I'm an options beginner so take my comments in that context.

Firstly you are discussing long options positions so I'm assuming you are not looking to short volatility or theta or do arbs around any of the other greeks etc. but are basically looking to capitalise on a directional move in the price of the underlying.

On that basis, whether you are paying too much IV, depends on your view on where the underlying volatility of the stock price is headed.  Based on that chart below, the underlying stock price volatility has spiked significantly compared to any other time in pretty much the past two years.  I don't know the stock so can't speculate on the reason the volatility has spiked - but unless you expect this very big change in volatility to continue then you should expect the IV's in your long options (long puts or calls) to collapse as the volatility in the underlying collapses.

If the volatility collapses then depending on where your strikes and dates are you may find that even if delta moves in your favour the IV collapse erodes the value of your options faster than the delta move inflates them.

Without knowing the stock or the circumstances that have led to the high volatility its hard to offer an opinion - but volatility spikes are usually due to some event occurring (either some news event or some technical event like a breakout) and the heightened volatility rarely lasts long - you'd typically expect the volatility in the underlying to collapse, and would be hoping that the delta moves fast enough to counteract the IV collapse.

I'd be modelling an IV collapse alongside whatever delta move you are trying to capture and then looking at different strikes away from the money to see where you get the optimum outcome for your target moves - but overall it looks like a an expensive time to be opening long options positions from an IV perspective.


----------



## mazzatelli1000 (2 December 2008)

Seneca60BC said:


> So I learnt that when Historical volatility is about equal to Implied volatility, your not overpaying for options - now if you look at the chart below, IV is about equal to HV - so by buying puts/calls in MMM OK from a fair value point of view?




Generally a guide thrown around is if HV > IV - options are "cheap" and HV < IV options are "expensive". But that shouldn't be set in stone and the only reason to be long/short vega

Looking at MMM - the IV is at new record levels compared to the past
Is IV really cheap?? Its highest used to be 35% while now its around 75%!!!

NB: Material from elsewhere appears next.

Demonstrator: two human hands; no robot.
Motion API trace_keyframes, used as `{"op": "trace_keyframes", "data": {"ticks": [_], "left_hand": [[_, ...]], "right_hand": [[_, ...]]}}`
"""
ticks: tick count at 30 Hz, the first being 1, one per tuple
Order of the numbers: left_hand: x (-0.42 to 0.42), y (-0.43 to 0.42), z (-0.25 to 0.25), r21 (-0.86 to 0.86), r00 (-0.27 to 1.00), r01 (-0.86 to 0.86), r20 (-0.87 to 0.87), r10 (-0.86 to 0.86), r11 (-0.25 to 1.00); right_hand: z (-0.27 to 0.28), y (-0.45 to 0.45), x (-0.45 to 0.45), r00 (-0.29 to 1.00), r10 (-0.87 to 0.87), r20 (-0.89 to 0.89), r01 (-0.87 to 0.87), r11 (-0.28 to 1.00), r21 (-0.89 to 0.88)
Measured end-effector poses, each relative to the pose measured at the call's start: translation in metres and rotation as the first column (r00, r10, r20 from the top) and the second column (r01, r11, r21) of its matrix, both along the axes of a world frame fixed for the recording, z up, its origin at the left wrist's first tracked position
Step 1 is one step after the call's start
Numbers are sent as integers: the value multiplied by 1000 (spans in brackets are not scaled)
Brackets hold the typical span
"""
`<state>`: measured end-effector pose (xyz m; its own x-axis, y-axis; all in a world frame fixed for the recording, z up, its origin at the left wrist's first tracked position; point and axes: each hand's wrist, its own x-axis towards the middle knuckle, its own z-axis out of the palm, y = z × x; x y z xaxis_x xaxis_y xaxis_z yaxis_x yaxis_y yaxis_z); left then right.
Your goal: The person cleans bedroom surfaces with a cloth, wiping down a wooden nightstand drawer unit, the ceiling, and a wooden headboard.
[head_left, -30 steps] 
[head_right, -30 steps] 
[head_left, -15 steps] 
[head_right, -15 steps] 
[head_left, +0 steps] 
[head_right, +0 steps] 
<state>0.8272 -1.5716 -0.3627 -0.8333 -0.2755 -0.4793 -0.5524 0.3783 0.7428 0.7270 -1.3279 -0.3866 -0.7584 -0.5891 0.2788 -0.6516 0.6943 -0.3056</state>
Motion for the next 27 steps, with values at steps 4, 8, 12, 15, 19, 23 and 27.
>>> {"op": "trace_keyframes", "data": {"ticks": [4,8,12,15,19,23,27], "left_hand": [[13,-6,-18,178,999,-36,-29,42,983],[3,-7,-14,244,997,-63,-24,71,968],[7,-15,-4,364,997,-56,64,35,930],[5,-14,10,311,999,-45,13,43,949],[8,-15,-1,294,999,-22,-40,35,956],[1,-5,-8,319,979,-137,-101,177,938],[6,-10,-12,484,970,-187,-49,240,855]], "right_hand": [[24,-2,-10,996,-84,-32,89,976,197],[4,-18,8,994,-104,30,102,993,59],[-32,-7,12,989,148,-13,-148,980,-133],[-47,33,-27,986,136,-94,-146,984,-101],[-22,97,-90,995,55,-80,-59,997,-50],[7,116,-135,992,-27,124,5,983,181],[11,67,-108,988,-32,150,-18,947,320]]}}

The other assessment you should make is what do you think IV will do in future? Say you think it falls

Does it look like it will jump up in the short term or the time frame you are trading - or mean revert? Say you think it falls again

So even if you may buy at perceived fair value because IV = HV - but if IV drops your still a goner since you are long vega (assuming all other variables remain constant)

At the moment premium's are quite high to be purchasing single options

Hahaha
Cuttlefish has beaten me to it and in much better technical terms too!!!


----------



## cuttlefish (2 December 2008)

> but overall it looks like a an expensive time to be opening long options positions from an IV perspective.




Just to qualify that this does not necessarily mean it would be a bad trade - you may have a reason to believe that the high volatility in the underlying will continue or that there will be a large enough move in the underlying price during your target timeframe to counteract any collapse in volatility - but its important to be aware you are paying a higher IV than at any time in the past nearly 2 years and factor that into your assessment.


----------



## cuttlefish (2 December 2008)

mazzatelli1000 said:


> Hahaha
> Cuttlefish has beaten me to it and in much better technical terms too!!!




 Was wondering as I was typing away if that might happen.   Good to see that we seem to be saying pretty much the same thing anyway!


----------



## mazzatelli1000 (2 December 2008)

cuttlefish said:


> If the volatility collapses then depending on where your strikes and dates are you may find that even if delta moves in your favour the IV collapse erodes the value of your options faster than the delta move inflates them.




Seneca
Best thing to do is simulate these movements in Hoadleys or something similar


----------



## mazzatelli1000 (2 December 2008)

cuttlefish said:


> Was wondering as I was typing away if that might happen.   Good to see that we seem to be saying pretty much the same thing anyway!




Definitely a good sign!!!


----------



## wayneL (3 December 2008)

Nothing to add to the excellent points above, but just a comment on the term "fair value".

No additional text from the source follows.